Multiple "cmp"s chained one after another

Volker Grabsch · May 14, 2005

Hello!

Ich just found a very nice 'pythonic' solution for an often appearing
problem. I didn't find it documented anywhere, so I'm posting it here.
If this isn't new in any way, I'd really like to get to know it.

Example problem:
I have some "datetime" objects and want to sort them, as here:

birthdays = [d1,d2,d3,d4]
birthdays.sort()

However, I don't want to sort them the default way. These are birthdays,
so only the month and day do matter, not the year. E.g.:

2003-01-01 should be smaller than 1984-05-01

So I have to write the comparison on my own, e.g.

def cmp_birthdays(d1,d2):
if d1.month > d2.month: return 1
if d1.month < d2.month: return -1
if d1.day > d2.day: return 1
if d1.day < d2.day: return -1
return 0

...
birthdays.sort(cmp_birthdays)

This implementation of cmp_birthdays is very ugly.
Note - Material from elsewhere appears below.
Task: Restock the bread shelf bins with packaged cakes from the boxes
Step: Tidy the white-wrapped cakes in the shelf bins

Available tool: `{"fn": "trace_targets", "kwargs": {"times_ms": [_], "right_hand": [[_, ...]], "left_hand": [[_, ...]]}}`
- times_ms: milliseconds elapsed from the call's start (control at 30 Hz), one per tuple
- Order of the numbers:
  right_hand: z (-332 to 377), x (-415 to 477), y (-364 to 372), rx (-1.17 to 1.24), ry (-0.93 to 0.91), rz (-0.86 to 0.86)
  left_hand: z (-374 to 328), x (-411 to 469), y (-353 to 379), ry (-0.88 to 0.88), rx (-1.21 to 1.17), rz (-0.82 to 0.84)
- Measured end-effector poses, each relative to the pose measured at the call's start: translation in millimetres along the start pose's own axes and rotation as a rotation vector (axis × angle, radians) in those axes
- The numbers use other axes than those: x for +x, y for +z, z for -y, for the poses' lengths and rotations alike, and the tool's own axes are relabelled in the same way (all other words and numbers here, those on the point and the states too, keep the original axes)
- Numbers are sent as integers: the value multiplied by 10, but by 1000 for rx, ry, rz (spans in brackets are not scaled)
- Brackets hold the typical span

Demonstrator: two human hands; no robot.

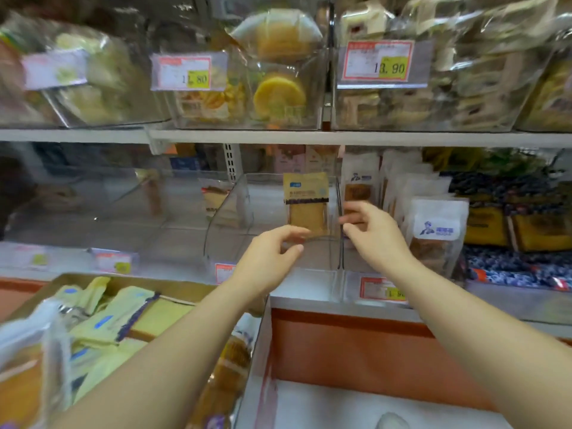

Image you want to
chain more than 2 values in that "cmp_birthdays". I also want to use the
builtin "cmp" function, not ">" and "<".

After thinking some minutes about it, I found a very nice solution:
I have some "cmp"s one aftter another. If one if them return 1 oder -1,
it sould be returned. If it returns 0, the next "cmp" is used. In other
words: I have a sequence of numbers, and want to get the first one that
is not 0. (or return 0, if all numbers were 0)

But this is exactly what the "or" operator does, due to short-circuit
evaluation. In this example, that means:

def cmp_bithdays(d1,d2):
return cmp(d1.month,d2.month) or cmp(d1.day,d2.day)

The generic pattern is:

return cmp(...) or cmp (...) or cmp(...) or ...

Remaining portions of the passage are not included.